» **WHAT THE TASK ASKS**
An exact copy of the data is required. No picture may appear in it.

Dataset items
::::::::::

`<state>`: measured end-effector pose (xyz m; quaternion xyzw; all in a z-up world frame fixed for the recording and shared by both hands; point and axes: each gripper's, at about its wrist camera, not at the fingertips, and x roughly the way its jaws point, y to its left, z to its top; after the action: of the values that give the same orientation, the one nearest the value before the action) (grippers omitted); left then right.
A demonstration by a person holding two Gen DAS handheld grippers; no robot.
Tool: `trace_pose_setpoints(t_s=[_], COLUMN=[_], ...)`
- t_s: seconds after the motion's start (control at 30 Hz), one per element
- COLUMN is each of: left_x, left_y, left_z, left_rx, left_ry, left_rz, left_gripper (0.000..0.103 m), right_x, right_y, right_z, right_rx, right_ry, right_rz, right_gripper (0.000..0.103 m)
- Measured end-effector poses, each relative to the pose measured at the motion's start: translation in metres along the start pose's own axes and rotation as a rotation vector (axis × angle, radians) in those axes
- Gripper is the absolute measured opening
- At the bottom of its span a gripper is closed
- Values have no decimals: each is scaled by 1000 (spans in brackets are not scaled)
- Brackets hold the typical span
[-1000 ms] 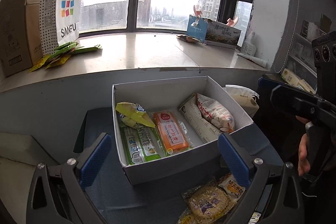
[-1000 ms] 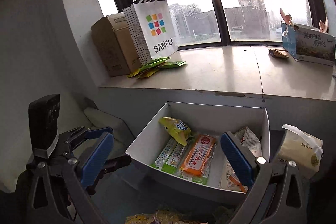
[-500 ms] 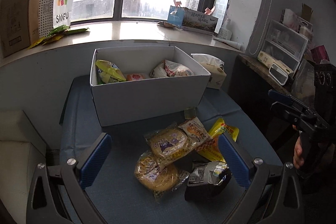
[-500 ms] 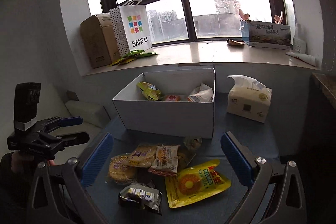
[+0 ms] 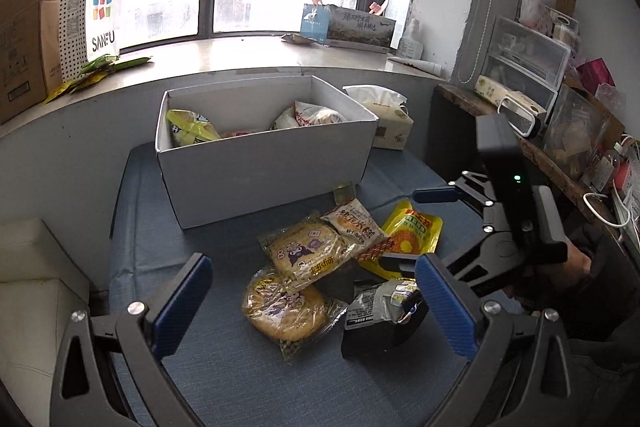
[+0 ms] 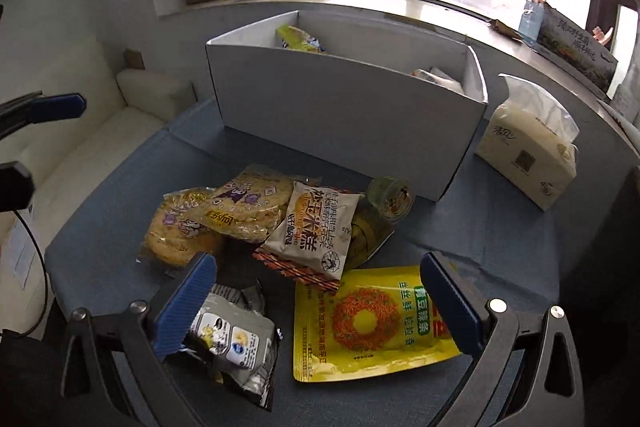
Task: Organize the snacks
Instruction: 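Grasp the white rice-cake packet with the right gripper while the left gripper grasps a round biscuit pack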
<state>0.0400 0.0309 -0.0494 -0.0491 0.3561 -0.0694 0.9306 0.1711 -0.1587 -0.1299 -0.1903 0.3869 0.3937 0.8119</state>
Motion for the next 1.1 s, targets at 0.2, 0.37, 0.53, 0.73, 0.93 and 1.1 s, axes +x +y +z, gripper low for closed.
trace_pose_setpoints(t_s=[0.2,0.37,0.53,0.73,0.93,1.1], left_x=[0,0,4,28,101,163], left_y=[7,12,19,24,31,22], left_z=[-4,-8,-9,-2,16,18], left_rx=[-14,-21,-51,-120,-204,-84], left_ry=[11,16,23,76,242,403], left_rz=[14,22,12,-47,-44,40], left_gripper=[103,103,103,103,103,103], right_x=[49,57,40,3,-51,-84], right_y=[11,13,-1,-13,-21,-25], right_z=[15,19,15,8,-3,-18], right_rx=[-107,-136,-61,-10,56,97], right_ry=[110,137,105,29,-75,-118], right_rz=[-30,-54,-9,-6,-51,-70], right_gripper=[101,63,51,47,47,47])
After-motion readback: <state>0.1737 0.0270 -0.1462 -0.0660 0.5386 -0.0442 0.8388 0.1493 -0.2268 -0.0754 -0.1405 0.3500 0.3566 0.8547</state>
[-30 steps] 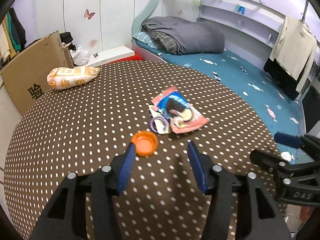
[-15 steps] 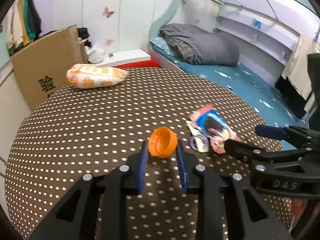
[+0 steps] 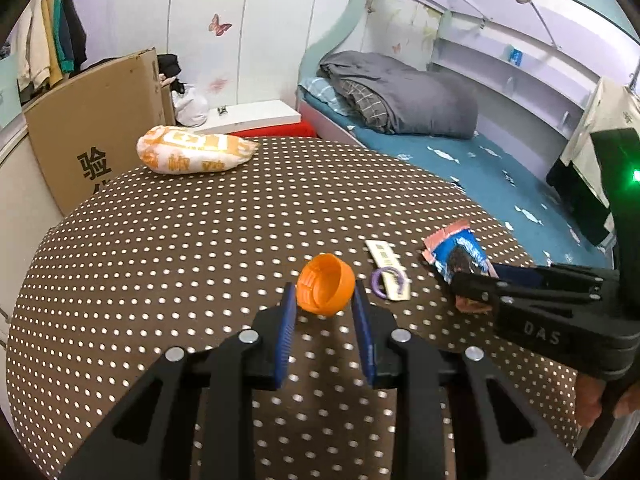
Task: Collect trash
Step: 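Grasp the orange bottle cap with the left tool while the right tool grasps the blue snack bag, then carry the orange cap and snack bag over the wastebasket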
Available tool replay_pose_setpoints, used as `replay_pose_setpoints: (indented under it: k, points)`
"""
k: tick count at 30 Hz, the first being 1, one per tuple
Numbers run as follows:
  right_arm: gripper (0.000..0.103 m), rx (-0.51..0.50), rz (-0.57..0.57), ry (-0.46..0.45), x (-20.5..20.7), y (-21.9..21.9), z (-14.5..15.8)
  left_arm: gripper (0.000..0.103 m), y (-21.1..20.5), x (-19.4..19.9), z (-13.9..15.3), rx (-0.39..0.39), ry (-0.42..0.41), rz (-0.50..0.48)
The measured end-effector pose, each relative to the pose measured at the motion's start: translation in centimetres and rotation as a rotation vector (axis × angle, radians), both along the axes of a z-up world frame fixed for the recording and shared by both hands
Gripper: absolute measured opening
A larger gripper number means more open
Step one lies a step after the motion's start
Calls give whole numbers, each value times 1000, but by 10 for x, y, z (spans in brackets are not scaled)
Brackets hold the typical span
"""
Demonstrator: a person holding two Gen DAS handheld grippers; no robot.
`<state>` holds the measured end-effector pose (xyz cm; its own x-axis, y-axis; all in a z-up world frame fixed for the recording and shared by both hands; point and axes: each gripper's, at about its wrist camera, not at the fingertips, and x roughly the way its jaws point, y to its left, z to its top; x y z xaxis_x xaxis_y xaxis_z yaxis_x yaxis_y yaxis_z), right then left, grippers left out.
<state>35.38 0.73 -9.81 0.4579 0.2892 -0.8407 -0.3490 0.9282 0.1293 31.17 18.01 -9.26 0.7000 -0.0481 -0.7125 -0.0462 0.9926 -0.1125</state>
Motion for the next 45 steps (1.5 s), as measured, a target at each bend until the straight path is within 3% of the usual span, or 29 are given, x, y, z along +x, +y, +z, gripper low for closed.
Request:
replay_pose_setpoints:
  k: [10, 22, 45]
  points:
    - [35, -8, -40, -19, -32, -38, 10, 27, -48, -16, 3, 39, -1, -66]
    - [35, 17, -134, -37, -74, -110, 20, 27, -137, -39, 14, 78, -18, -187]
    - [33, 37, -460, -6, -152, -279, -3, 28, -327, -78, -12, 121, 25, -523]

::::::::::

» **EXERCISE ANSWER**
`<state>`: measured end-effector pose (xyz m; quaternion xyzw; all in a z-up world frame fixed for the recording and shared by both hands; point and axes: each gripper's, at about its wrist camera, not at the fingertips, and x roughly the way its jaws point, y to its left, z to its top; after the action: of the values that give the same orientation, the one nearest the value before the action) (grippers omitted); left then right.
A demonstration by a person holding two Gen DAS handheld grippers; no robot.
Tool: `trace_pose_setpoints(t_s=[_], COLUMN=[_], ...)`
- t_s: seconds after the motion's start (control at 30 Hz), one per element
- COLUMN is each of: left_x, left_y, left_z, left_rx, left_ry, left_rz, left_gripper (0.000..0.103 m), right_x, right_y, right_z, right_rx, right_ry, right_rz, right_gripper (0.000..0.103 m)
- Measured end-effector poses, each relative to the pose measured at the motion's start: translation in metres along the start pose's own axes and rotation as a rotation vector (axis × angle, radians) in those axes
- Gripper is the absolute measured opening
- At the bottom of its span a gripper is closed
- Values have no decimals: each is scaled by 1000 (spans in brackets are not scaled)
- Brackets hold the typical span
[-1000 ms] 
[-1000 ms] 
[-500 ms] 
[-500 ms] 
[+0 ms] 
[+0 ms] 
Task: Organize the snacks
Instruction: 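Grasp the white rice-cake packet with the right gripper while the left gripper grasps a round biscuit pack
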<state>0.0400 0.0309 -0.0494 -0.0491 0.3561 -0.0694 0.9306 0.1711 -0.1587 -0.1299 -0.1903 0.3869 0.3937 0.8119</state>
Motion for the next 1.1 s, targets at 0.2, 0.37, 0.53, 0.73, 0.93 and 1.1 s, axes +x +y +z, gripper low for closed.
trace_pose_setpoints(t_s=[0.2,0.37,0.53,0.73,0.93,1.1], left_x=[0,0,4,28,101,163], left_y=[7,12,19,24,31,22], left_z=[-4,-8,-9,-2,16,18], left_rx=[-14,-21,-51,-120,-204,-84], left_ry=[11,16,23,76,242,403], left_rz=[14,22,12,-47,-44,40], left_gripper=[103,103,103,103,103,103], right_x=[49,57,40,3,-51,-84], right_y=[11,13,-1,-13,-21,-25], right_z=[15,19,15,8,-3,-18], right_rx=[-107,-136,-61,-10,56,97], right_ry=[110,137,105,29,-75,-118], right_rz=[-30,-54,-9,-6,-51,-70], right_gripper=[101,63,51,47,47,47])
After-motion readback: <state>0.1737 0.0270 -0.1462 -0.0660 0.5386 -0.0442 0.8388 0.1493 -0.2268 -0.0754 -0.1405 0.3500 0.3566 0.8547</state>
[-30 steps] 
[-15 steps] 
[+0 steps] 
Task: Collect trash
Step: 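Grasp the orange bottle cap with the left tool while the right tool grasps the blue snack bag, then carry the orange cap and snack bag over the wastebasket
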Available tool replay_pose_setpoints, used as `replay_pose_setpoints: (indented under it: k, points)`
"""
k: tick count at 30 Hz, the first being 1, one per tuple
Numbers run as follows:
  right_arm: gripper (0.000..0.103 m), rx (-0.51..0.50), rz (-0.57..0.57), ry (-0.46..0.45), x (-20.5..20.7), y (-21.9..21.9), z (-14.5..15.8)
  left_arm: gripper (0.000..0.103 m), y (-21.1..20.5), x (-19.4..19.9), z (-13.9..15.3), rx (-0.39..0.39), ry (-0.42..0.41), rz (-0.50..0.48)
The measured end-effector pose, each relative to the pose measured at the motion's start: translation in centimetres and rotation as a rotation vector (axis × angle, radians), both along the axes of a z-up world frame fixed for the recording and shared by both hands
Gripper: absolute measured opening
A larger gripper number means more open
Step one lies a step after the motion's start
Calls give whole numbers, each value times 1000, but by 10 for x, y, z (spans in brackets are not scaled)
Brackets hold the typical span
"""
Demonstrator: a person holding two Gen DAS handheld grippers; no robot.
`<state>` holds the measured end-effector pose (xyz cm; its own x-axis, y-axis; all in a z-up world frame fixed for the recording and shared by both hands; point and axes: each gripper's, at about its wrist camera, not at the fingertips, and x roughly the way its jaws point, y to its left, z to its top; x y z xaxis_x xaxis_y xaxis_z yaxis_x yaxis_y yaxis_z), right then left, grippers left out.
<state>35.38 0.73 -9.81 0.4579 0.2892 -0.8407 -0.3490 0.9282 0.1293 31.17 18.01 -9.26 0.7000 -0.0481 -0.7125 -0.0462 0.9926 -0.1125</state>
Motion for the next 45 steps (1.5 s), as measured, a target at each bend until the straight path is within 3% of the usual span, or 29 are given, x, y, z along +x, +y, +z, gripper low for closed.
Request:
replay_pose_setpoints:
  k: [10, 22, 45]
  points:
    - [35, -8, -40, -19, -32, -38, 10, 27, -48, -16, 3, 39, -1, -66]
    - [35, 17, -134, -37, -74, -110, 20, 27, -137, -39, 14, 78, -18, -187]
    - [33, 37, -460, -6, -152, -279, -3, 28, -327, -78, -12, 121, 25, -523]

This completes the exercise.